- [Task brief]:
Each line of the listing that holds "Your" counts once; report how many there are, and nothing more.

——

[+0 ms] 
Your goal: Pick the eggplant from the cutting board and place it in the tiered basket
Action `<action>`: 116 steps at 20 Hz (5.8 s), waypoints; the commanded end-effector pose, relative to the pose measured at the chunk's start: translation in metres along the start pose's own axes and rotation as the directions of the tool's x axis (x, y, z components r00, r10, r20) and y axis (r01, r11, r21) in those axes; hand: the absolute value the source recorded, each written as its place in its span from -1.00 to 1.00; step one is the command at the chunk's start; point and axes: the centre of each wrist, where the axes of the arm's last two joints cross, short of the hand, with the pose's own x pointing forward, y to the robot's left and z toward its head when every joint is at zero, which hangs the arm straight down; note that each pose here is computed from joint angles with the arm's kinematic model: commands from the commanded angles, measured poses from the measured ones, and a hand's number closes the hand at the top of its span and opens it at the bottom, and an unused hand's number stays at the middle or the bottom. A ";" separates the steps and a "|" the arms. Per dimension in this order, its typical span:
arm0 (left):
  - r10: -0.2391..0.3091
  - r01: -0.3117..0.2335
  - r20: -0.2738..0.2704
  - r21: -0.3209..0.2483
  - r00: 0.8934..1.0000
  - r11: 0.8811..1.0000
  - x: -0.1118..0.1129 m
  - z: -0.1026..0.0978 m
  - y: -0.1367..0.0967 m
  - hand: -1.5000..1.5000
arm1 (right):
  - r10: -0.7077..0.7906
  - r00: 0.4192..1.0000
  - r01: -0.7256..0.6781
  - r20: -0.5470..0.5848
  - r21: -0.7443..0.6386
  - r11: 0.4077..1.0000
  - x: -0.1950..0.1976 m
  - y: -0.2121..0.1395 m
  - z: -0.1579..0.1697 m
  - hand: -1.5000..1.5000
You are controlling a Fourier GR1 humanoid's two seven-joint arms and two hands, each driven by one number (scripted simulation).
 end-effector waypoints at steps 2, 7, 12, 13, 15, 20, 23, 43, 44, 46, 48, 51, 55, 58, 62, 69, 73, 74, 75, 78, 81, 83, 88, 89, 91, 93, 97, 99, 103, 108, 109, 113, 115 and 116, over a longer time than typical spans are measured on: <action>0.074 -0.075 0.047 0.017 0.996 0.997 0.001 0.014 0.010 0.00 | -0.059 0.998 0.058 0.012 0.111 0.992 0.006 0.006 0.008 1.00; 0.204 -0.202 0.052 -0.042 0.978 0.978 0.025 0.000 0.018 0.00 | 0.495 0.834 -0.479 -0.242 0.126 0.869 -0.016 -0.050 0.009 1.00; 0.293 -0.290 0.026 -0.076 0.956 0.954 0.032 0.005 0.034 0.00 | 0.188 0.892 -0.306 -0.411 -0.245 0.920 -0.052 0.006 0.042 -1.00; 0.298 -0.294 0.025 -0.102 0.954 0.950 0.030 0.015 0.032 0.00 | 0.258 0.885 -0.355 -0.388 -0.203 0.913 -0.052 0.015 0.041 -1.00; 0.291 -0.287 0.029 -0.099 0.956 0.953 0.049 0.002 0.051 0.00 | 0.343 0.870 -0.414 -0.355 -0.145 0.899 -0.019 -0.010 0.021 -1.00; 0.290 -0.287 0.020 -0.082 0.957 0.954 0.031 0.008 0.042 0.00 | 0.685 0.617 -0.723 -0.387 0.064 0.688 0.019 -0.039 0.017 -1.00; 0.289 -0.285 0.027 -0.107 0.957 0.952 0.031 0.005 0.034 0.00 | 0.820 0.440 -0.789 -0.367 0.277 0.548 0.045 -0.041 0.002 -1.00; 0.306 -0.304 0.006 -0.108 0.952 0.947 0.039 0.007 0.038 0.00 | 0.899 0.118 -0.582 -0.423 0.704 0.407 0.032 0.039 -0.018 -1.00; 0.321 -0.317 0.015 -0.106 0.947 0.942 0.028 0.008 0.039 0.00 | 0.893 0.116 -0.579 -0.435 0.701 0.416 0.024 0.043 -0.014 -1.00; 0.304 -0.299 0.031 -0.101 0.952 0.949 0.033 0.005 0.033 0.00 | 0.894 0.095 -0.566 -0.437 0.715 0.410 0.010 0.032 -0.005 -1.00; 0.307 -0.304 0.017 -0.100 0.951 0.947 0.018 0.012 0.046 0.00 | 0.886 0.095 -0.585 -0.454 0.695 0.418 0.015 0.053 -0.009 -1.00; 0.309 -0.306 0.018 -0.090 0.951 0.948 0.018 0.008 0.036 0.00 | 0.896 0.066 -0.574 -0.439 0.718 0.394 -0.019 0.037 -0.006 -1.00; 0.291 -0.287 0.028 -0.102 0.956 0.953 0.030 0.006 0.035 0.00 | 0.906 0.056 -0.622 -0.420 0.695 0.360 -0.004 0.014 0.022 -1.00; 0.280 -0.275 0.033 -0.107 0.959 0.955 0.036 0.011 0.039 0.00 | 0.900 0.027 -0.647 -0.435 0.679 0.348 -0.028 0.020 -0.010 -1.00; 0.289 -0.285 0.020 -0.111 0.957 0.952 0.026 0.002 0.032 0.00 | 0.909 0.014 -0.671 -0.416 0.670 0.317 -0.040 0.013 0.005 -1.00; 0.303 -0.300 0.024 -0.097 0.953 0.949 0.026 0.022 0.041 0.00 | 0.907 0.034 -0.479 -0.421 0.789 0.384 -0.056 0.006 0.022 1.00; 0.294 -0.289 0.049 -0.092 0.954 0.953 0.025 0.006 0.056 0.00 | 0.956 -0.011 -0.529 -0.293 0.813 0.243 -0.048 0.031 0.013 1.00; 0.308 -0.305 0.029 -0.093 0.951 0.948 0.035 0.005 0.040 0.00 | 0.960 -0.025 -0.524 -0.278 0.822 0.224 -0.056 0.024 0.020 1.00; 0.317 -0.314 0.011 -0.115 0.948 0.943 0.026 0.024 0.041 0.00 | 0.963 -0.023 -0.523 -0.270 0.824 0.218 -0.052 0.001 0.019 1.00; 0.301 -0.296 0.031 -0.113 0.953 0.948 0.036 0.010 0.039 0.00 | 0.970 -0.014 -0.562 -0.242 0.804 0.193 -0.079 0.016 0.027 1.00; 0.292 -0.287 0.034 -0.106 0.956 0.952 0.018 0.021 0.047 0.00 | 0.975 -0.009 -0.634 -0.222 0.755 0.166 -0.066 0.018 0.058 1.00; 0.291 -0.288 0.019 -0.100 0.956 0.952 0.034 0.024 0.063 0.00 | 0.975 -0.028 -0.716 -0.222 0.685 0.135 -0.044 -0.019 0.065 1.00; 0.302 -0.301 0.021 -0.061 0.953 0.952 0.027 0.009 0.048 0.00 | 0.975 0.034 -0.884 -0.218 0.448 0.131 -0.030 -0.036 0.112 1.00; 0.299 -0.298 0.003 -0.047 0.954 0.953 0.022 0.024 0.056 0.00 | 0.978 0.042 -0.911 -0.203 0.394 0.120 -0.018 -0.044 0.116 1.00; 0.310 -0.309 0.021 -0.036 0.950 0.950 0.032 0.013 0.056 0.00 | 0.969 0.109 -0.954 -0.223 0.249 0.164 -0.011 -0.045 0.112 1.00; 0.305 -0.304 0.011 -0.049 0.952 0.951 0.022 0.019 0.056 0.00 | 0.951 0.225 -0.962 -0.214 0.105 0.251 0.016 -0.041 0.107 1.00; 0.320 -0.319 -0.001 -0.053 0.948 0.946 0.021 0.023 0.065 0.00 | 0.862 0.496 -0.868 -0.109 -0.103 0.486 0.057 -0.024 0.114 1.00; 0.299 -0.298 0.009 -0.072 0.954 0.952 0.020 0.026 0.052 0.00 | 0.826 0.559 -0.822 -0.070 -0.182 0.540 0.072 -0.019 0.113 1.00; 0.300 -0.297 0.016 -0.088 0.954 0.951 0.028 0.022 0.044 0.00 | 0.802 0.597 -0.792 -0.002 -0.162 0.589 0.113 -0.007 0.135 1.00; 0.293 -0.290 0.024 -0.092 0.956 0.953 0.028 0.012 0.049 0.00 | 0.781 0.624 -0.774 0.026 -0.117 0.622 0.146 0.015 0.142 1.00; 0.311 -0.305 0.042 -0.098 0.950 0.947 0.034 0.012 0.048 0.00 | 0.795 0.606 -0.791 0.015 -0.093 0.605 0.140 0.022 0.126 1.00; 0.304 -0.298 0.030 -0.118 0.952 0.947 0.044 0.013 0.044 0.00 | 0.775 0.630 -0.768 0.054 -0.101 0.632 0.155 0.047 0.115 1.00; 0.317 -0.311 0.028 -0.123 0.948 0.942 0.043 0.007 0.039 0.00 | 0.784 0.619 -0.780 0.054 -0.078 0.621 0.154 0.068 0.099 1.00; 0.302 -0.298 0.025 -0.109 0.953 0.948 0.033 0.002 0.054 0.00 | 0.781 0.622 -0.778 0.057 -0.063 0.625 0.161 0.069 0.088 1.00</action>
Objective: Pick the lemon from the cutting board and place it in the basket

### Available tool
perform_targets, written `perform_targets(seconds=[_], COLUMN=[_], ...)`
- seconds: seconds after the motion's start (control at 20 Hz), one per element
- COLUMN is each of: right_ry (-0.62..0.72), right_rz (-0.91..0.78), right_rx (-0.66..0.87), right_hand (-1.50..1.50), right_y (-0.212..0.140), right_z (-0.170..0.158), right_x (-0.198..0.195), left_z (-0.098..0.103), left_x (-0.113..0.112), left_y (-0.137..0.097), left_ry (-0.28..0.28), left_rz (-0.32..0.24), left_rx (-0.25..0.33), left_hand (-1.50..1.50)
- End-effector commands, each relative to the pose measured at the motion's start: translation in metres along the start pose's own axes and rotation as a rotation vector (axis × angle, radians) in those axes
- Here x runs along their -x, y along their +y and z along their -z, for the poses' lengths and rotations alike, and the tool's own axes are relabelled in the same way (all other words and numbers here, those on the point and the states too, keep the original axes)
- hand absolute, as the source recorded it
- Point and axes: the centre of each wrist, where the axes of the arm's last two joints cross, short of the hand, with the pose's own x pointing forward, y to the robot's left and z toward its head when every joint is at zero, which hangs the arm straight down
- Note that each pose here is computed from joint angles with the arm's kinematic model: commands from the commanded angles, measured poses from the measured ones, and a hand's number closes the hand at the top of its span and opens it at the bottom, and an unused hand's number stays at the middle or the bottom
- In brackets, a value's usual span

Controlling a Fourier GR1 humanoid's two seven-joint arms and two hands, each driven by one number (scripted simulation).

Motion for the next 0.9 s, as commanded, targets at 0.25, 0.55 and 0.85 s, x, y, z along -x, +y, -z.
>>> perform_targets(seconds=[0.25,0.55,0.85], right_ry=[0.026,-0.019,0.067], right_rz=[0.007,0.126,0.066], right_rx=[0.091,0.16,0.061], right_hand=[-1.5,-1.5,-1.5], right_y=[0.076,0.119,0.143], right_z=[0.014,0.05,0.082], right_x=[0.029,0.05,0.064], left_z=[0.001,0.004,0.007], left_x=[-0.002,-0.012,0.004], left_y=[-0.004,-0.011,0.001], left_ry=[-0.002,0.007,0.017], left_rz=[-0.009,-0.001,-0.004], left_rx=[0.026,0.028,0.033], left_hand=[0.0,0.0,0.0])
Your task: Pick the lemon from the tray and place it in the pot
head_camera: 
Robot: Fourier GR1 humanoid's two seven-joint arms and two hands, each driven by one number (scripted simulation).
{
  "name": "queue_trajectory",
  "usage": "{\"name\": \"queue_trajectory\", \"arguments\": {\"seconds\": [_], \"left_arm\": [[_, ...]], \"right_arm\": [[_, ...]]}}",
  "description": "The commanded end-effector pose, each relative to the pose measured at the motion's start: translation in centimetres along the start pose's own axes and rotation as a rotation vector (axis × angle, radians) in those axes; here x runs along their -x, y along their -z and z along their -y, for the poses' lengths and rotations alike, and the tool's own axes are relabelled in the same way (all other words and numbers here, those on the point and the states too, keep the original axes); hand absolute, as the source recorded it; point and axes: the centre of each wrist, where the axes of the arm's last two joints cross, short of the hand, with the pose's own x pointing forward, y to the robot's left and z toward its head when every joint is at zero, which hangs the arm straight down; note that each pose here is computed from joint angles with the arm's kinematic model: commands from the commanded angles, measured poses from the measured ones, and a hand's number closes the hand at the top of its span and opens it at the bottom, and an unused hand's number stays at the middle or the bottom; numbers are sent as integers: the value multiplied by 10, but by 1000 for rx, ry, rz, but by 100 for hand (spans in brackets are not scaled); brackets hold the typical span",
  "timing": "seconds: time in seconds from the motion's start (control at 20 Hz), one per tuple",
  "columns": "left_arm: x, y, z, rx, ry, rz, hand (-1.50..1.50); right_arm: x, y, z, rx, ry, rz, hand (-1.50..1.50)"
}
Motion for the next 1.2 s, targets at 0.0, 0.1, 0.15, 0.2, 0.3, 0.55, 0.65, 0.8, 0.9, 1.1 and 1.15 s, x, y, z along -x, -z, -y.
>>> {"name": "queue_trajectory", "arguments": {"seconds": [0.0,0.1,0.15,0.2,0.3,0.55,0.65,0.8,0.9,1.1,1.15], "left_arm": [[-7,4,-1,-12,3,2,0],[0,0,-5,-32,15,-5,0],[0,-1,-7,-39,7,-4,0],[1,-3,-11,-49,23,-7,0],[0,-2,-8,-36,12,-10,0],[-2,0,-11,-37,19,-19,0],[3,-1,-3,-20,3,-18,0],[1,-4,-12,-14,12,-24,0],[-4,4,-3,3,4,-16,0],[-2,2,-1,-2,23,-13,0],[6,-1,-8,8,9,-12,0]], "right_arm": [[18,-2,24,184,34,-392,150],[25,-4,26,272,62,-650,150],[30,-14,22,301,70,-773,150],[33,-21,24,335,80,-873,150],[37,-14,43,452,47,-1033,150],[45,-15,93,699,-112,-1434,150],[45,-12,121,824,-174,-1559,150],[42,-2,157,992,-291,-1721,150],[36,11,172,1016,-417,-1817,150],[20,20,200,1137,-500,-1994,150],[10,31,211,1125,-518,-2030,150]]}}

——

- [Finished task]:
2